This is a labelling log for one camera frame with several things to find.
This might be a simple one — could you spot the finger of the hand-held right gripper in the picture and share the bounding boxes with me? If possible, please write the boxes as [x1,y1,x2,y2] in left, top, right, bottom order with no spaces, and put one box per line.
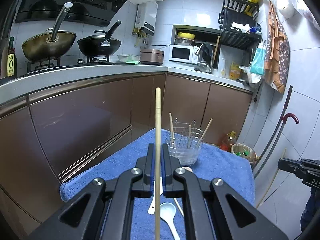
[277,158,304,174]

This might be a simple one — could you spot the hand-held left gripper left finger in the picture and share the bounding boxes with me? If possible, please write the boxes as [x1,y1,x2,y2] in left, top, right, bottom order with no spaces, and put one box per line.
[25,144,157,240]

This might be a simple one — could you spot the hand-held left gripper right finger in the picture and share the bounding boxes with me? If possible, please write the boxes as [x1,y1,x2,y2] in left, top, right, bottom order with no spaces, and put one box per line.
[162,144,288,240]

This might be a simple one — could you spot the wire utensil holder clear cups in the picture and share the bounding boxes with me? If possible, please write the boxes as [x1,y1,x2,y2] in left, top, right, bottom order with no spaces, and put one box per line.
[166,118,203,166]

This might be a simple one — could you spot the person's right forearm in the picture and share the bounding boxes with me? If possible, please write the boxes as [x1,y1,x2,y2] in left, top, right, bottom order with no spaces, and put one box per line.
[300,187,320,232]

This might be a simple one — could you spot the wicker basket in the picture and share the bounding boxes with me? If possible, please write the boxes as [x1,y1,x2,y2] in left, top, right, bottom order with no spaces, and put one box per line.
[230,143,258,166]

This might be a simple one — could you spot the white rice spoon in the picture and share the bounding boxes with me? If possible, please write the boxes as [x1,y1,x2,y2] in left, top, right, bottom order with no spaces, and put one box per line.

Goal of the exercise. Each record should be given again exactly, with no picture carried over.

Problem solution.
This is a labelling log for one camera frame with several things to find.
This might be a simple one — could you spot the finger of the hand-held right gripper in the picture and share the bounding boxes with me? If possible, please write the boxes as [x1,y1,x2,y2] in left, top, right, bottom order with no spaces, and put one box per line.
[277,158,304,174]

This might be a simple one — could you spot the hand-held left gripper left finger in the picture and share the bounding boxes with me? If possible, please write the boxes as [x1,y1,x2,y2] in left, top, right, bottom order with no spaces, and put one box per line.
[25,144,157,240]

This might be a simple one — could you spot the hand-held left gripper right finger in the picture and share the bounding boxes with me? If possible, please write the boxes as [x1,y1,x2,y2] in left, top, right, bottom order with no spaces, and put one box per line.
[162,144,288,240]

This might be a simple one — could you spot the wire utensil holder clear cups in the picture and share the bounding boxes with me? If possible, please write the boxes as [x1,y1,x2,y2] in left, top, right, bottom order with no spaces, and put one box per line.
[166,118,203,166]

This might be a simple one — could you spot the person's right forearm in the picture and share the bounding boxes with me? If possible, please write the boxes as [x1,y1,x2,y2] in left, top, right, bottom order with no spaces, and put one box per line.
[300,187,320,232]

This might be a simple one — could you spot the wicker basket in the picture and share the bounding boxes with me? If possible, please write the boxes as [x1,y1,x2,y2] in left, top, right, bottom order with no spaces, and put one box per line.
[230,143,258,166]

This might be a simple one — could you spot the white rice spoon in the picture and share the bounding boxes with me? If possible, please write the boxes as [x1,y1,x2,y2] in left, top, right, bottom order with no spaces, and put one box per line.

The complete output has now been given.